[REQUIRED ACTION] A faithful transcription of all the entries below is needed, without the pictures.

[DATA SUPPLIED]
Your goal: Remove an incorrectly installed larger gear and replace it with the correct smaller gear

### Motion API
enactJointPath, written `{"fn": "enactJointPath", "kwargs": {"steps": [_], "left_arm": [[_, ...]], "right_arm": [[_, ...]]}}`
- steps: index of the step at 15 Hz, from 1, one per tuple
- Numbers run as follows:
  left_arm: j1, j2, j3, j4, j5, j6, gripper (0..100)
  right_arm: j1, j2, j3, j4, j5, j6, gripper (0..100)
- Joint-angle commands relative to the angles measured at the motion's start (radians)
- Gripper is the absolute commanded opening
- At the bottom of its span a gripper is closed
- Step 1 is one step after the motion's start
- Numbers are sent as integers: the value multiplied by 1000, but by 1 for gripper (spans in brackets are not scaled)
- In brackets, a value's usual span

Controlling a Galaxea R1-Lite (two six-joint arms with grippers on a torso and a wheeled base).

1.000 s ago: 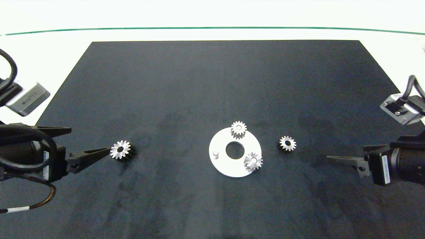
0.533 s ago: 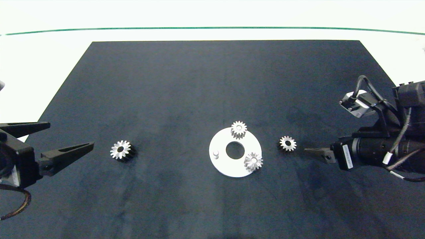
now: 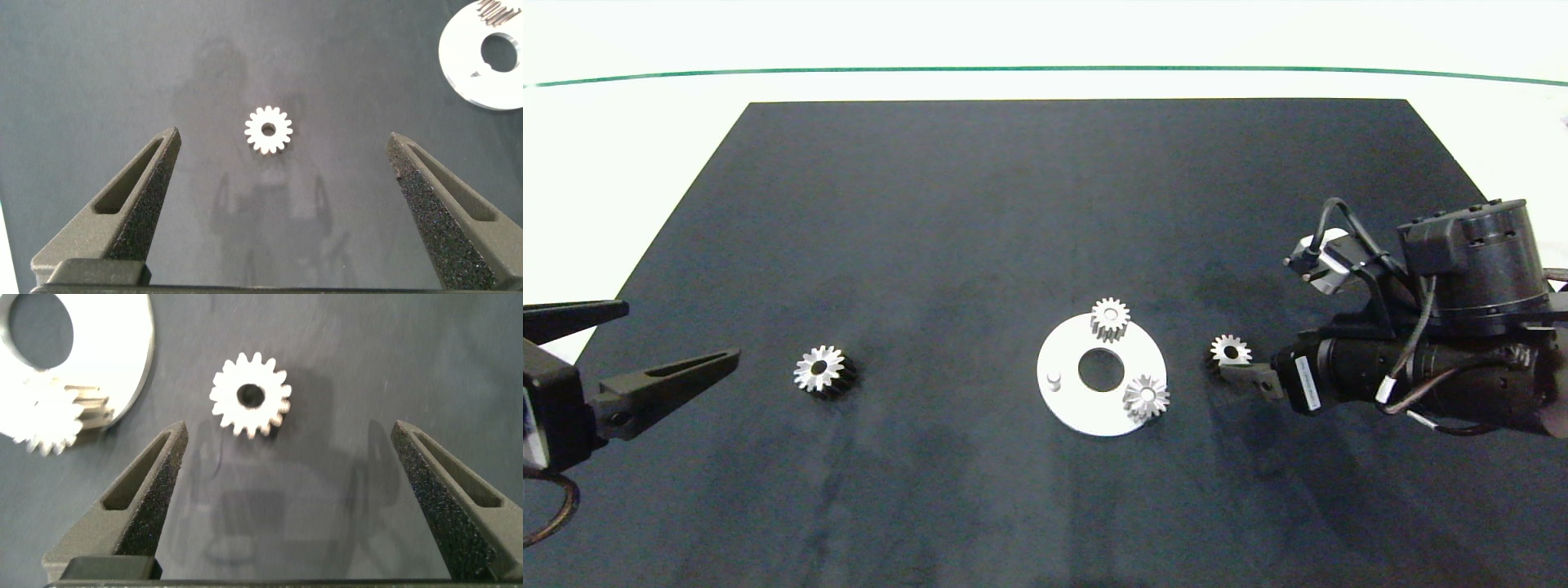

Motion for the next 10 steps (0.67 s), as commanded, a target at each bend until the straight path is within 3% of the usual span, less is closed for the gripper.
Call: {"fn": "enactJointPath", "kwargs": {"steps": [1,3,5,10], "left_arm": [[11,3,7,0,-1,1,100],[11,4,9,0,-1,1,100],[14,3,10,0,-1,0,100],[17,0,30,-3,-1,0,100]], "right_arm": [[4,48,-6,-14,-11,-1,100],[24,59,-7,-16,-20,1,100],[35,87,-12,-45,-52,1,100],[43,107,-15,-71,-55,1,100]]}}
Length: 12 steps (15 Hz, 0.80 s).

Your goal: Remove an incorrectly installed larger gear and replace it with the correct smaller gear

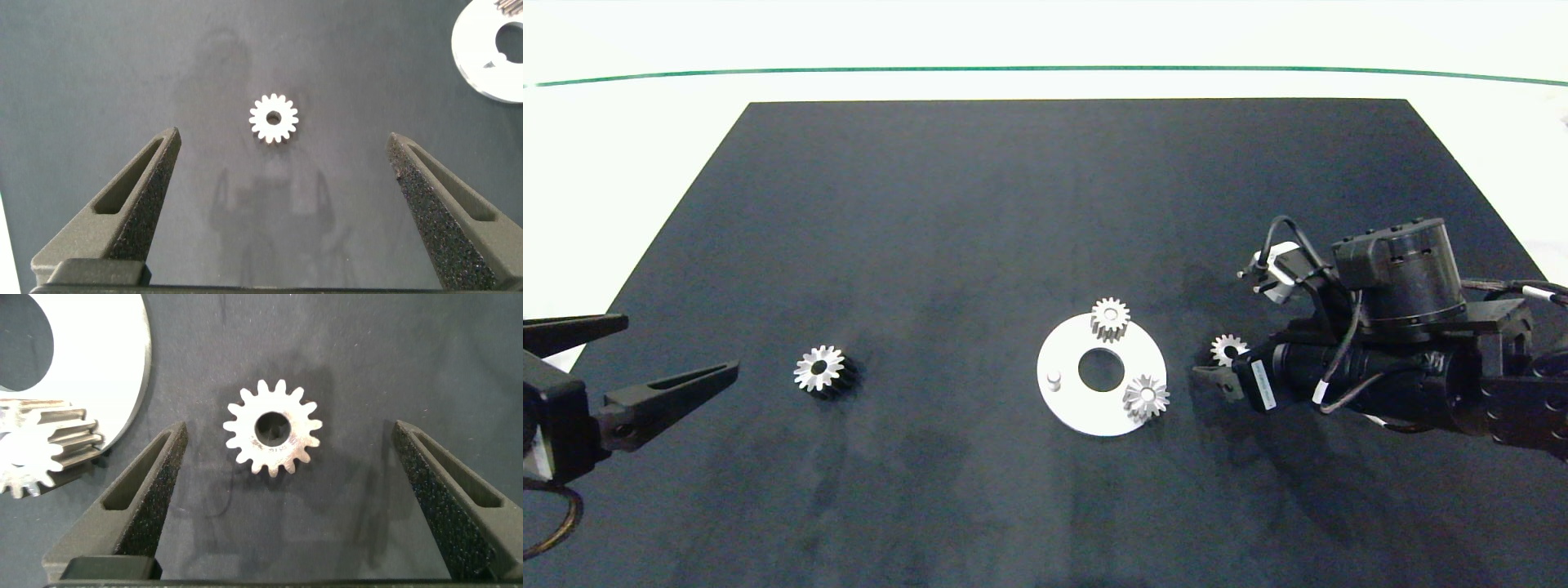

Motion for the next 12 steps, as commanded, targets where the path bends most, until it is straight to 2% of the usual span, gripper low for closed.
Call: {"fn": "enactJointPath", "kwargs": {"steps": [1,3,12], "left_arm": [[0,2,2,1,-1,1,100],[0,2,5,1,-1,1,100],[0,-12,16,1,-1,1,100]], "right_arm": [[3,11,-8,-1,-6,0,99],[3,14,-14,-1,-19,1,94],[4,20,-14,-2,-27,1,76]]}}
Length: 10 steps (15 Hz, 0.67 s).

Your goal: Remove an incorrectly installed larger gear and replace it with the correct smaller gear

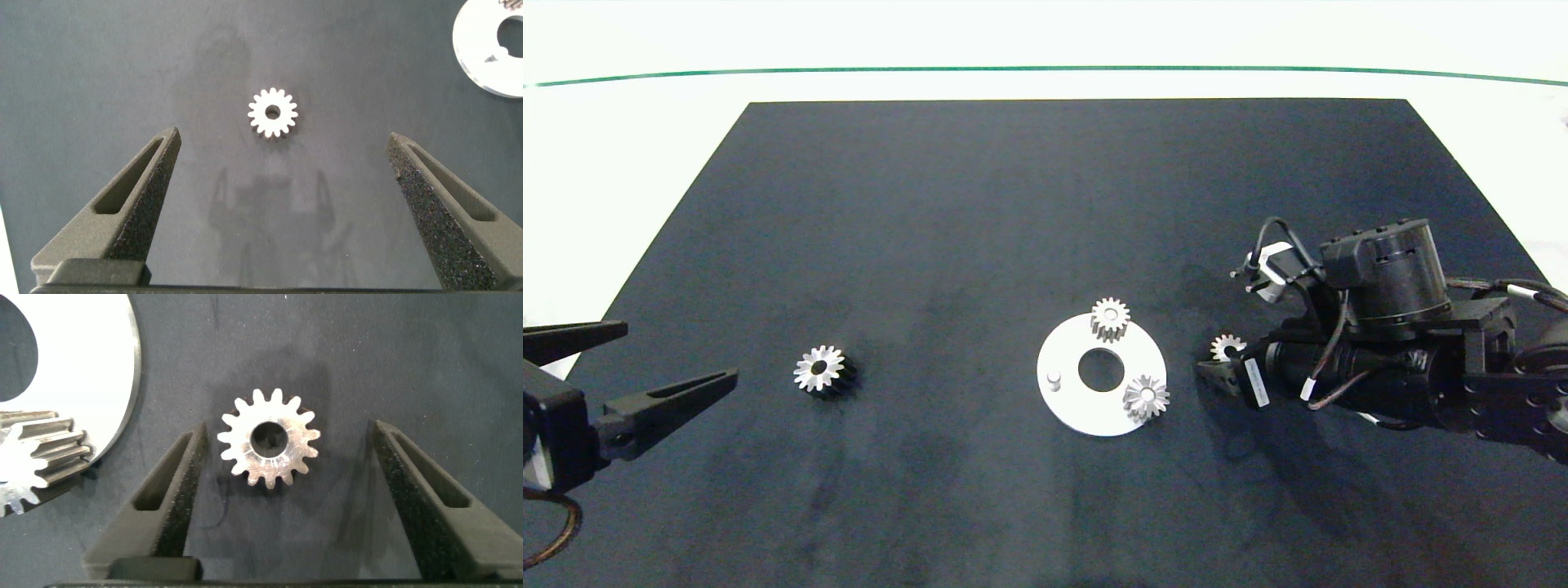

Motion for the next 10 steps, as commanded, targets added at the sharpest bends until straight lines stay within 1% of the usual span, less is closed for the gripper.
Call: {"fn": "enactJointPath", "kwargs": {"steps": [1,5,7,8,10], "left_arm": [[0,-1,1,2,-1,2,100],[0,-1,5,2,-1,2,100],[0,-3,8,2,-1,2,100],[0,-3,9,2,-1,2,100],[0,-5,17,2,-1,2,100]], "right_arm": [[0,-1,1,-1,-5,-1,75],[-2,5,2,-4,-4,5,66],[-2,13,7,-30,-4,7,62],[-2,18,7,-42,-5,10,59],[-2,21,7,-44,-5,10,56]]}}
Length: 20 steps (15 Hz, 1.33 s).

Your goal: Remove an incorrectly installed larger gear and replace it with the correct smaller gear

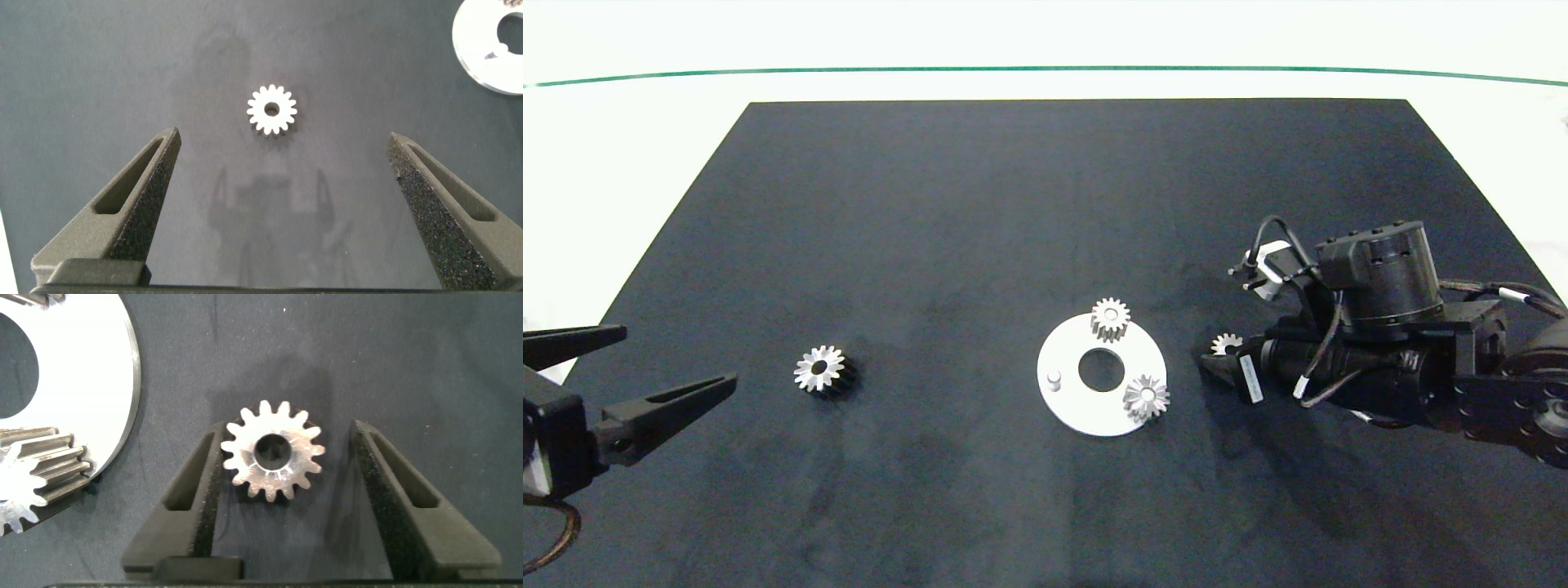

[EXERCISE ANSWER]
Your goal: Remove an incorrectly installed larger gear and replace it with the correct smaller gear

### Motion API
enactJointPath, written `{"fn": "enactJointPath", "kwargs": {"steps": [_], "left_arm": [[_, ...]], "right_arm": [[_, ...]]}}`
- steps: index of the step at 15 Hz, from 1, one per tuple
- Numbers run as follows:
  left_arm: j1, j2, j3, j4, j5, j6, gripper (0..100)
  right_arm: j1, j2, j3, j4, j5, j6, gripper (0..100)
- Joint-angle commands relative to the angles measured at the motion's start (radians)
- Gripper is the absolute commanded opening
- At the bottom of its span a gripper is closed
- Step 1 is one step after the motion's start
- Numbers are sent as integers: the value multiplied by 1000, but by 1 for gripper (spans in brackets are not scaled)
- In brackets, a value's usual span

Controlling a Galaxea R1-Lite (two six-joint arms with grippers on a torso and a wheeled base).

1.000 s ago: 
0.533 s ago: 
now: 

Motion for the next 10 steps (0.67 s), as commanded, a target at each bend until the straight path is within 3% of the usual span, less is closed for the gripper.
Call: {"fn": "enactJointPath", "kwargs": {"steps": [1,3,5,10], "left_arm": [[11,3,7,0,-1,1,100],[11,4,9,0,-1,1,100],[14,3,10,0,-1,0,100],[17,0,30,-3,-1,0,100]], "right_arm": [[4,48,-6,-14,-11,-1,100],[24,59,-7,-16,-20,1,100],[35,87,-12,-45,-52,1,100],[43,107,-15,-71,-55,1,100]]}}
Length: 12 steps (15 Hz, 0.80 s).

Your goal: Remove an incorrectly installed larger gear and replace it with the correct smaller gear


Motion for the next 12 steps, as commanded, targets where the path bends most, until it is straight to 2% of the usual span, gripper low for closed.
Call: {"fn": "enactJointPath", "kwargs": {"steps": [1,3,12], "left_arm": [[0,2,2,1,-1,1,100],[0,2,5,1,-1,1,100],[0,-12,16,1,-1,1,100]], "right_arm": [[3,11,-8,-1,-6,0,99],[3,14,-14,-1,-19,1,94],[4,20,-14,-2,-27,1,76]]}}
Length: 10 steps (15 Hz, 0.67 s).

Your goal: Remove an incorrectly installed larger gear and replace it with the correct smaller gear


Motion for the next 10 steps, as commanded, targets added at the sharpest bends until straight lines stay within 1% of the usual span, less is closed for the gripper.
Call: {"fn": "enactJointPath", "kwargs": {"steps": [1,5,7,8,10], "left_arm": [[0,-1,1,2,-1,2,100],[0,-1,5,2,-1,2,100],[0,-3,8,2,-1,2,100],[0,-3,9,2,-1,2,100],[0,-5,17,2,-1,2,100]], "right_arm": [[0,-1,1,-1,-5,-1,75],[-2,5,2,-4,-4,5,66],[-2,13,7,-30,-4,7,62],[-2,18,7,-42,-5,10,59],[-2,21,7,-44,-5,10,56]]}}
Length: 20 steps (15 Hz, 1.33 s).

Your goal: Remove an incorrectly installed larger gear and replace it with the correct smaller gear

With that, the answer is complete.